3.1. Sample Characteristics

The final sample analysed in this study was comprised of 2550 panel members. The final sample had a close resemblance to the general population of the Netherlands with regard to the distribution of age, gender, health status, living area, residential region, education level, and annual income [27,28,29,30,31,32,33]. Nevertheless, in the final sample, a slight bias was observed towards a population with higher levels of urbanization compared to the Dutch general population [27,28,29,30,31,32,33]. The sample characteristics are described in Table 1.

3.2. Instrument Characteristics

The instruments on experienced utility (α = 0.86; rho_a = 0.86; rho_c = 0.90), projected utility (α = 0.88; rho_a = 0.89; rho_c = 0.92), and health behaviour (α = 0.72; rho_a = 0.79; rho_c = 0.82) are reliable because the reliability coefficients exceeded 0.70. The instrument on experienced utility had sufficient construct validity as all items were loaded on a singular component (FL = 0.79–0.87). The instrument on projected utility had sufficient construct validity as all items were loaded on a singular component (FL = 0.81–0.88). The instrument on health behaviour also had sufficient construct validity as all items were loaded on a singular component (FL = 0.68–0.77) after excluding two items (i.e., ‘alcohol use’, ‘smoking’). The instruments on experienced utility (AVE = 0.70), projected utility (AVE = 0.74), and health behaviour (AVE = 0.54) had sufficient convergent validity because the average variance extracted exceeded 0.50. The instruments on expected utility and experienced utility (HTMT = 0.60), expected utility and projected utility (HTMT = 0.63), expected utility and health behaviour (HTMT = 0.53), experienced utility and projected utility (HTMT = 0.87), experienced utility and health behaviour (HTMT = 0.68), and projected utility and health behaviour (HTMT = 0.73) had sufficient discriminant validity as the heterotrait–monotrait ratios remained below 0.90. As the instrument on expected utility generates unidimensional expected utility values, it was not possible to determine reliability or convergent validity coefficients. Nevertheless, given the aforementioned indicators, the instruments used in this study may be considered valid and reliable.

3.3. Model Characteristics

The standard, substitutive, and complementary approaches to predicting health behaviour in health economics are examined and compared using seven models that each deploy expected utility, experienced utility, and projected utility in different configurations.
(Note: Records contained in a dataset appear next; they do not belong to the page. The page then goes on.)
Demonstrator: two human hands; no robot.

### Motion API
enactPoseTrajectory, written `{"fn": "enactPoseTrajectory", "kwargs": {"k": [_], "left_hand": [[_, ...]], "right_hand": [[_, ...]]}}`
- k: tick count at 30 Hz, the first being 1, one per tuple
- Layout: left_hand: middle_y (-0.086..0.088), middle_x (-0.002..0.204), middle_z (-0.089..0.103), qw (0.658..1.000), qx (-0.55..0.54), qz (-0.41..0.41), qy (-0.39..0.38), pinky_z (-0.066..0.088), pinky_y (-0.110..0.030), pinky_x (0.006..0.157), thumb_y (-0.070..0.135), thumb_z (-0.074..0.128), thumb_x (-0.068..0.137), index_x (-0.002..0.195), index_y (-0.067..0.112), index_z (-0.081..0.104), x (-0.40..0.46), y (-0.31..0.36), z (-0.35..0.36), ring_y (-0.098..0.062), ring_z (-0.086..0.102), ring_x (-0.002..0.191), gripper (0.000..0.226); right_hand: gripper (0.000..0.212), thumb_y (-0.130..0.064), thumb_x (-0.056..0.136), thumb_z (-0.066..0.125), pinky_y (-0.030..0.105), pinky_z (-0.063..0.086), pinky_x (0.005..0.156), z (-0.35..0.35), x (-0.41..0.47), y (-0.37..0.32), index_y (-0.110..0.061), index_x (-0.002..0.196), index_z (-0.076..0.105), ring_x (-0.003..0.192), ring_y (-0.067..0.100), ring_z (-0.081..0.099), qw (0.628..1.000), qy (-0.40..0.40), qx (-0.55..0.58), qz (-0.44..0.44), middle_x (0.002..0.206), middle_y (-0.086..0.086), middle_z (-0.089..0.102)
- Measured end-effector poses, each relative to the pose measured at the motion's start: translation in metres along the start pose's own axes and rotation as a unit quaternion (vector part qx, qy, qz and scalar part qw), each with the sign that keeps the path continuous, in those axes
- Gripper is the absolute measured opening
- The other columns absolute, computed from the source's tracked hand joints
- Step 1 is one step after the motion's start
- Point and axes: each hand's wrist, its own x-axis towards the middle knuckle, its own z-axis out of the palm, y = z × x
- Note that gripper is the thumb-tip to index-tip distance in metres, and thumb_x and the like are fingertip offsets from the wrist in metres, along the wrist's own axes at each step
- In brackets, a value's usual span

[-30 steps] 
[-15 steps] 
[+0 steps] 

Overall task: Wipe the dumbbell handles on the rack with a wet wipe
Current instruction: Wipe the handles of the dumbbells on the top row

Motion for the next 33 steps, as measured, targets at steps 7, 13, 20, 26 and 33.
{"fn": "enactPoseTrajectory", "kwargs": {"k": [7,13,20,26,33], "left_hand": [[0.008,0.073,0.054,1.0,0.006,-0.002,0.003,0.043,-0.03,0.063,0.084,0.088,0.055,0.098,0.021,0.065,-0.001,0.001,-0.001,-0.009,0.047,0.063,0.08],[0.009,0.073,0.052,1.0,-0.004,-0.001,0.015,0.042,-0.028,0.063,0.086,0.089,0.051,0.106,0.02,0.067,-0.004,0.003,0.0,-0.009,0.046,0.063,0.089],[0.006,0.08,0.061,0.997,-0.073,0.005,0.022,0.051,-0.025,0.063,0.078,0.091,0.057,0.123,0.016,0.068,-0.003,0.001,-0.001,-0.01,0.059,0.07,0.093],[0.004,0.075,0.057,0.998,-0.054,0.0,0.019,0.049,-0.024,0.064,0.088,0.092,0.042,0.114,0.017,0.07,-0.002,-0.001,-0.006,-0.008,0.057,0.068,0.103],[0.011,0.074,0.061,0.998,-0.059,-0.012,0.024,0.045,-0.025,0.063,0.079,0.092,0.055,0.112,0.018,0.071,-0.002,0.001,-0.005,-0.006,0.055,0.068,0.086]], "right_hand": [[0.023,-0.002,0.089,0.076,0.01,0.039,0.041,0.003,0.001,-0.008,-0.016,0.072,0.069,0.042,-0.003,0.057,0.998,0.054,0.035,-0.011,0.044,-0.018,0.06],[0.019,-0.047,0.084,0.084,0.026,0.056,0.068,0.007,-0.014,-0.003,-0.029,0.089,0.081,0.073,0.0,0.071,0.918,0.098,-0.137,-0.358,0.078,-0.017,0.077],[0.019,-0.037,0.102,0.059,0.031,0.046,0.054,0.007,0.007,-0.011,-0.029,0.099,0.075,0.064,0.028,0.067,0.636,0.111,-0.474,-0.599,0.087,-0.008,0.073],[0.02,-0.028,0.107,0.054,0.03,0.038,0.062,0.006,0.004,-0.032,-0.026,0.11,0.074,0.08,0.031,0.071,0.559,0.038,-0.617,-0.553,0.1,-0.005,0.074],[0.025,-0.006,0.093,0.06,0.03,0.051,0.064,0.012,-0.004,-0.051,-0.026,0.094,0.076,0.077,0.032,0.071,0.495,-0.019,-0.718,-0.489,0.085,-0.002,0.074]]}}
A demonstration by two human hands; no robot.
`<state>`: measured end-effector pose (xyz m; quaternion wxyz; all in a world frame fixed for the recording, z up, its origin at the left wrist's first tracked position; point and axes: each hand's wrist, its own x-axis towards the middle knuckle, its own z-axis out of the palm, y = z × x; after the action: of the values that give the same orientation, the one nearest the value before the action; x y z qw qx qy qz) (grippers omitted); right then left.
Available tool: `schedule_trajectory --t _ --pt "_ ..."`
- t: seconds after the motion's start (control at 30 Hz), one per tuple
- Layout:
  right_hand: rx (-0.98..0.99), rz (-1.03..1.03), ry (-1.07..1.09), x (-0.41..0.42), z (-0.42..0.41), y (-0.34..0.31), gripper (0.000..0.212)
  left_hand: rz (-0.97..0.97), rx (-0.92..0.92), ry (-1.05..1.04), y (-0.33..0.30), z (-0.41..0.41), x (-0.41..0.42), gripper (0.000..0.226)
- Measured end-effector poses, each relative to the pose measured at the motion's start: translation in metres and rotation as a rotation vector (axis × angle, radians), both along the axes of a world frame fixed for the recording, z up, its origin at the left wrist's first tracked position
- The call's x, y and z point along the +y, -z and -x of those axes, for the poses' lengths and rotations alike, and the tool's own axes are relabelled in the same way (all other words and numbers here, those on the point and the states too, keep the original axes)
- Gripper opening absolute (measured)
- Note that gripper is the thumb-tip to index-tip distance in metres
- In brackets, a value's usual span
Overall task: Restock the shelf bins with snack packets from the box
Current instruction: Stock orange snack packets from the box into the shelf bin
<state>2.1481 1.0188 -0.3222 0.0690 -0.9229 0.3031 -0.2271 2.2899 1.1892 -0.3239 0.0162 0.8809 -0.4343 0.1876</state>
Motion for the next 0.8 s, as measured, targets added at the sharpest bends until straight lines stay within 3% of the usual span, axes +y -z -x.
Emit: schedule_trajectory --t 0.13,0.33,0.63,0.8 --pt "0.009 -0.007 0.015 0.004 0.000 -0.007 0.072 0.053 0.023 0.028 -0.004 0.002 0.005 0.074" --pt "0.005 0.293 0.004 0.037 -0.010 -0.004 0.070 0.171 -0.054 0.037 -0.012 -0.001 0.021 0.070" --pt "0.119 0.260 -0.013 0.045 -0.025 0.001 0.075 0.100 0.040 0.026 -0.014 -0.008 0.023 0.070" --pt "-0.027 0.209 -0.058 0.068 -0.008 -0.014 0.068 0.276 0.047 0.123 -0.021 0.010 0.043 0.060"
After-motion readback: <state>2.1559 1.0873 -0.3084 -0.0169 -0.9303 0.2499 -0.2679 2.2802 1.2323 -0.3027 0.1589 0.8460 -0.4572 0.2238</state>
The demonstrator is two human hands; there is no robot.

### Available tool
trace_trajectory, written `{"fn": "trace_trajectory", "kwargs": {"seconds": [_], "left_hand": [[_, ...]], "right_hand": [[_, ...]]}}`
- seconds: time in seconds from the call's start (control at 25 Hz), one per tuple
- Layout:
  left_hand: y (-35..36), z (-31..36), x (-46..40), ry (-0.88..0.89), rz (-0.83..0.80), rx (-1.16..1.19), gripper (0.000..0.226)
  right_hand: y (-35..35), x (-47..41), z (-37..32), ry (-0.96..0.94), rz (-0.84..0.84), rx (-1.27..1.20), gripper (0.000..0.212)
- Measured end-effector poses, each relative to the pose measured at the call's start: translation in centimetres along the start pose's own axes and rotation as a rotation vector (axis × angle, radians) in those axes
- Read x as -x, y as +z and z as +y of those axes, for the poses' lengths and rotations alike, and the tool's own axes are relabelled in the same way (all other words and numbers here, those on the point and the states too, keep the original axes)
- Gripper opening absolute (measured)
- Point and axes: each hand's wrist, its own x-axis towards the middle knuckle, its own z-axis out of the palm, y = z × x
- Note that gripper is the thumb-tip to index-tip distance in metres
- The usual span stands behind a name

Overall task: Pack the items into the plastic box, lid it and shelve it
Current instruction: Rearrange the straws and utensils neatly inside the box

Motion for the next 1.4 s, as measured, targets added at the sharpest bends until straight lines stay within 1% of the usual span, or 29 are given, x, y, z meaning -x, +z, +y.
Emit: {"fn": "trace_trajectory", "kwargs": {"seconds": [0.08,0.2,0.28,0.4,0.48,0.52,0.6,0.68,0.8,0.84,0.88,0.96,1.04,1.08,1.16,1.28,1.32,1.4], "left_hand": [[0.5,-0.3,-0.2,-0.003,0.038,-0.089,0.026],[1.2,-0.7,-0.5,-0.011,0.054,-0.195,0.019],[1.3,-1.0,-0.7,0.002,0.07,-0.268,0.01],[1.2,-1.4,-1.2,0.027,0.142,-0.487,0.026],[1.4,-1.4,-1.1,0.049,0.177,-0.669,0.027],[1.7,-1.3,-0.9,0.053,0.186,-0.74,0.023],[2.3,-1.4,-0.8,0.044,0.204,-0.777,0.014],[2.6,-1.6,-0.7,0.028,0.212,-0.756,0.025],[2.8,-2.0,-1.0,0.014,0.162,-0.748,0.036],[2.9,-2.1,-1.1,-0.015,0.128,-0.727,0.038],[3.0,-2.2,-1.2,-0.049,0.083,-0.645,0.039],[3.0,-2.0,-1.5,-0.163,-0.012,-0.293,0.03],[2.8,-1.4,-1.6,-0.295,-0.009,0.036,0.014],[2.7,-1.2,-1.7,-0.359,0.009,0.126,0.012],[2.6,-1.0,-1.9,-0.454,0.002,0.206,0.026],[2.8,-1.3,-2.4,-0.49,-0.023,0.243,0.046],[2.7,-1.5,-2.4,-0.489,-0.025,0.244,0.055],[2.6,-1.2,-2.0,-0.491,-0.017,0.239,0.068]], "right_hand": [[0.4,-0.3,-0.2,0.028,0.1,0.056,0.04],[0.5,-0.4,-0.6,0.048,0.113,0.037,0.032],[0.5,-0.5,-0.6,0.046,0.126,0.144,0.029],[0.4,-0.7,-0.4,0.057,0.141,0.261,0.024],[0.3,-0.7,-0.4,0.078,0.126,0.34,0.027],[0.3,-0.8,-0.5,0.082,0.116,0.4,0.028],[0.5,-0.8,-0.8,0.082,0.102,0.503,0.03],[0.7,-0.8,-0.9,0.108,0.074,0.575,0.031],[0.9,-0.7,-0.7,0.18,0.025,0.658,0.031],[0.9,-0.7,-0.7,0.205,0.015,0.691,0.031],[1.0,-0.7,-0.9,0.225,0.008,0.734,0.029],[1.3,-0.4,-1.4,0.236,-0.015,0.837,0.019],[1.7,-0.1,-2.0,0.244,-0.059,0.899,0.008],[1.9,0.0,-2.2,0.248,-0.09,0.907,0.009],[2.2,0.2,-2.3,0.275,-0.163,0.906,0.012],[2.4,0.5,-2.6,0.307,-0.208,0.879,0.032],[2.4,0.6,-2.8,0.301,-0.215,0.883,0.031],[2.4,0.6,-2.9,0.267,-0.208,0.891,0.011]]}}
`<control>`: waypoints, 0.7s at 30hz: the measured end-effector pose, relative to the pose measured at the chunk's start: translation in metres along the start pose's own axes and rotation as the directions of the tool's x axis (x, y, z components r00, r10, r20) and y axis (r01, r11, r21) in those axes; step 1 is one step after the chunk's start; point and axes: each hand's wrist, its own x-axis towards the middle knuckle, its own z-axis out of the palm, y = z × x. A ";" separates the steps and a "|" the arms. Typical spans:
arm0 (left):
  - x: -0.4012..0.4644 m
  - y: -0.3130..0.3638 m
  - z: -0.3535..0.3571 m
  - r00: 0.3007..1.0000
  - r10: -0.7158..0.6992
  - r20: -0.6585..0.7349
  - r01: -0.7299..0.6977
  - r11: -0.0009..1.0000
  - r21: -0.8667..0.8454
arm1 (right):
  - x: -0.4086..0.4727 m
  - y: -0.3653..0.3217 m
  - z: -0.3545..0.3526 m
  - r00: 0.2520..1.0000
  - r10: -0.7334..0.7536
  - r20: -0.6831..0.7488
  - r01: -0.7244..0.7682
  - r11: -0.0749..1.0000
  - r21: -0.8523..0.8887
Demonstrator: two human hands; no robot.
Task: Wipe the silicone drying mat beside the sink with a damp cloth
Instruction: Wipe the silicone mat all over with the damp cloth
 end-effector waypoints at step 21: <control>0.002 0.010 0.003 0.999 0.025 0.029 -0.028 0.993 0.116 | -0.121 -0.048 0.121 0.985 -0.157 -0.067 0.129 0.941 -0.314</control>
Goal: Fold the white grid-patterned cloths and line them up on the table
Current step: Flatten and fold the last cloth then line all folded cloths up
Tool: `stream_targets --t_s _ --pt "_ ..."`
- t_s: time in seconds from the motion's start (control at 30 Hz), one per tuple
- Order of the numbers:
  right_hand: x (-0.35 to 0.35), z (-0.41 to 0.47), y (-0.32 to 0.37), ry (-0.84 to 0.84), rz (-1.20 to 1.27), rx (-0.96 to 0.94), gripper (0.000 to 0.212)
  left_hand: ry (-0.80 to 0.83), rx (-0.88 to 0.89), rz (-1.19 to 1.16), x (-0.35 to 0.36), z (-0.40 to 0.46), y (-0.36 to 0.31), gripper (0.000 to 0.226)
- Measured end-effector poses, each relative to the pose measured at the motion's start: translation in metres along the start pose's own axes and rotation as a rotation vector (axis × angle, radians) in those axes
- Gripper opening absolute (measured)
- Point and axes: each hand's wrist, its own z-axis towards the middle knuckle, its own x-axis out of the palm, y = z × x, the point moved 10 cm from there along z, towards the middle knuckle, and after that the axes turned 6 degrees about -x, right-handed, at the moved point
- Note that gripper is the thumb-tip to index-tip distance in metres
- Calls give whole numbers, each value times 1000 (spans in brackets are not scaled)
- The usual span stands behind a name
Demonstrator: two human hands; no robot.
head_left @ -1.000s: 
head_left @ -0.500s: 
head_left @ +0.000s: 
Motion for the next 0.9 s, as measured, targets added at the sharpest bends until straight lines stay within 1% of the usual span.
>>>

The multicollinearity assumption regarding the independent and dependent variables was satisfied, as the variance inflation factor remained below 5. The linearity assumption was also satisfied as the scatterplots showed a linear relationship between the independent and dependent variables. It should be mentioned that the theoretically assumed relationships in the models were relatively strongly supported by empirical evidence, while this was not the case when these relationships were inverted, decreasing the probability of reverse causality.

3.3.1. Standard Approach

The standard approach is represented by the first model, which deploys expected utility as a main predictor of health behaviour (Figure 1). This first model indicates that expected utility (β = 0.45, p = 0.00) has a significant and relatively strong direct effect on health behaviour. This model also indicates that expected utility explains limited variance with regard to health behaviour (R2 = 0.27). In this model, the control variables age and health state showed a small significant effect on health behaviour, while the other control variables were nonsignificant.

3.3.2. Substitutive Approach

The substitutive approach encompasses the second, third, and fourth models, which replace expected utility with experienced utility and/or projected utility as main predictors of health behaviour (Figure 2, Figure 3 and Figure 4). The second model suggests that experienced utility (β = 0.53, p = 0.00) has a significant and quite strong direct effect concerning health behaviour. This model subsequently suggests that experienced utility explains decent variance in health behaviour (R2 = 0.35). The third model shows that projected utility (β = 0.58, p = 0.00) has a significant and rather strong direct effect regarding health behaviour. This model additionally shows that projected utility explains a decent variance in health behaviour (R2 = 0.40). The fourth model indicates that experienced utility (β = 0.21, p = 0.00) and projected utility (β = 0.42, p = 0.00) combined have a significant and strong direct effect on health behaviour. This model further indicates that experienced utility and projected utility combined explain considerable variance in health behaviour (R2 = 0.42). In these models, the control variables age, health state and sometimes gender showed a small significant effect on health behaviour, while the other control variables were nonsignificant.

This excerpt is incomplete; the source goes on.